● **What you will do**
Retype the data below, every word of it, exactly.

● **Provided material**
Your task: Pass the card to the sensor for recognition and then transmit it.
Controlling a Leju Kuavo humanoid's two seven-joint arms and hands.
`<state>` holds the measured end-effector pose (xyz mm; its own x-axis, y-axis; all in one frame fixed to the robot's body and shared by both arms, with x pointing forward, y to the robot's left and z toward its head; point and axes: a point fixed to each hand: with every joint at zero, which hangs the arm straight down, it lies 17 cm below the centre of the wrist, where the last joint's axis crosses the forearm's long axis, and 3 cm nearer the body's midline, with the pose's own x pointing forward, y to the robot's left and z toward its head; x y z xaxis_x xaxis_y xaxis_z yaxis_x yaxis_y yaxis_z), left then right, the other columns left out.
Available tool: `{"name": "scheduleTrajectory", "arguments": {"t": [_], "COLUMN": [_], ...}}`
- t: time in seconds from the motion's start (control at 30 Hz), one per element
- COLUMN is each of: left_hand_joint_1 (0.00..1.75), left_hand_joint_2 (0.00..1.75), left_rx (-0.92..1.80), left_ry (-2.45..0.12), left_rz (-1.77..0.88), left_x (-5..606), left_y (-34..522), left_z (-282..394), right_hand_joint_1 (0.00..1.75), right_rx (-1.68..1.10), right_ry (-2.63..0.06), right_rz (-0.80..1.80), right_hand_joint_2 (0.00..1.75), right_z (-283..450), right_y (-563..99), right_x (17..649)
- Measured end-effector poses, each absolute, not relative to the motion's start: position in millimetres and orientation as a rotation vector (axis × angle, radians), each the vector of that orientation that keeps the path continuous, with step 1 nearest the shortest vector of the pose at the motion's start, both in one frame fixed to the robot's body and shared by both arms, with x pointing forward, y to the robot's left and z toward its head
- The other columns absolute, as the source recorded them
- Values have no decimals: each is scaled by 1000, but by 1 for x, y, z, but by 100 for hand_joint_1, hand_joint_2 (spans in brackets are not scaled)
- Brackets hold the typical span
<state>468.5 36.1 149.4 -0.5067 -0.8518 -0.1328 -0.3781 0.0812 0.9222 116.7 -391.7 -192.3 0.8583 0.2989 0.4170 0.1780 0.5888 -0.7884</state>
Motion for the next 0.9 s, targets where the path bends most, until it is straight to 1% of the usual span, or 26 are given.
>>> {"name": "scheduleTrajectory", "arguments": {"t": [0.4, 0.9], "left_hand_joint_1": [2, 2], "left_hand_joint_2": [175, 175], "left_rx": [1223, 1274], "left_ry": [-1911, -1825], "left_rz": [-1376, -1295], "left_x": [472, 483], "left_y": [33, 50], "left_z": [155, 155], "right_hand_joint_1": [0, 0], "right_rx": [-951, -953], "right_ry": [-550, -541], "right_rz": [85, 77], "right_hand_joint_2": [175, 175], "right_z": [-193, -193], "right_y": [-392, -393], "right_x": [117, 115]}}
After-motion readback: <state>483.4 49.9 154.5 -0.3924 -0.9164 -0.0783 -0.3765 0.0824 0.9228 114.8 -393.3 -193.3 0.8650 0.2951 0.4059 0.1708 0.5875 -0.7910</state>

● **Written answer**
Your task: Pass the card to the sensor for recognition and then transmit it.
Controlling a Leju Kuavo humanoid's two seven-joint arms and hands.
`<state>` holds the measured end-effector pose (xyz mm; its own x-axis, y-axis; all in one frame fixed to the robot's body and shared by both arms, with x pointing forward, y to the robot's left and z toward its head; point and axes: a point fixed to each hand: with every joint at zero, which hangs the arm straight down, it lies 17 cm below the centre of the wrist, where the last joint's axis crosses the forearm's long axis, and 3 cm nearer the body's midline, with the pose's own x pointing forward, y to the robot's left and z toward its head; x y z xaxis_x xaxis_y xaxis_z yaxis_x yaxis_y yaxis_z), left then right, the other columns left out.
Available tool: `{"name": "scheduleTrajectory", "arguments": {"t": [_], "COLUMN": [_], ...}}`
- t: time in seconds from the motion's start (control at 30 Hz), one per element
- COLUMN is each of: left_hand_joint_1 (0.00..1.75), left_hand_joint_2 (0.00..1.75), left_rx (-0.92..1.80), left_ry (-2.45..0.12), left_rz (-1.77..0.88), left_x (-5..606), left_y (-34..522), left_z (-282..394), right_hand_joint_1 (0.00..1.75), right_rx (-1.68..1.10), right_ry (-2.63..0.06), right_rz (-0.80..1.80), right_hand_joint_2 (0.00..1.75), right_z (-283..450), right_y (-563..99), right_x (17..649)
- Measured end-effector poses, each absolute, not relative to the motion's start: position in millimetres and orientation as a rotation vector (axis × angle, radians), each the vector of that orientation that keeps the path continuous, with step 1 nearest the shortest vector of the pose at the motion's start, both in one frame fixed to the robot's body and shared by both arms, with x pointing forward, y to the robot's left and z toward its head
- The other columns absolute, as the source recorded them
- Values have no decimals: each is scaled by 1000, but by 1 for x, y, z, but by 100 for hand_joint_1, hand_joint_2 (spans in brackets are not scaled)
- Brackets hold the typical span
<state>468.5 36.1 149.4 -0.5067 -0.8518 -0.1328 -0.3781 0.0812 0.9222 116.7 -391.7 -192.3 0.8583 0.2989 0.4170 0.1780 0.5888 -0.7884</state>
Motion for the next 0.9 s, targets where the path bends most, until it is straight to 1% of the usual span, or 26 are given.
>>> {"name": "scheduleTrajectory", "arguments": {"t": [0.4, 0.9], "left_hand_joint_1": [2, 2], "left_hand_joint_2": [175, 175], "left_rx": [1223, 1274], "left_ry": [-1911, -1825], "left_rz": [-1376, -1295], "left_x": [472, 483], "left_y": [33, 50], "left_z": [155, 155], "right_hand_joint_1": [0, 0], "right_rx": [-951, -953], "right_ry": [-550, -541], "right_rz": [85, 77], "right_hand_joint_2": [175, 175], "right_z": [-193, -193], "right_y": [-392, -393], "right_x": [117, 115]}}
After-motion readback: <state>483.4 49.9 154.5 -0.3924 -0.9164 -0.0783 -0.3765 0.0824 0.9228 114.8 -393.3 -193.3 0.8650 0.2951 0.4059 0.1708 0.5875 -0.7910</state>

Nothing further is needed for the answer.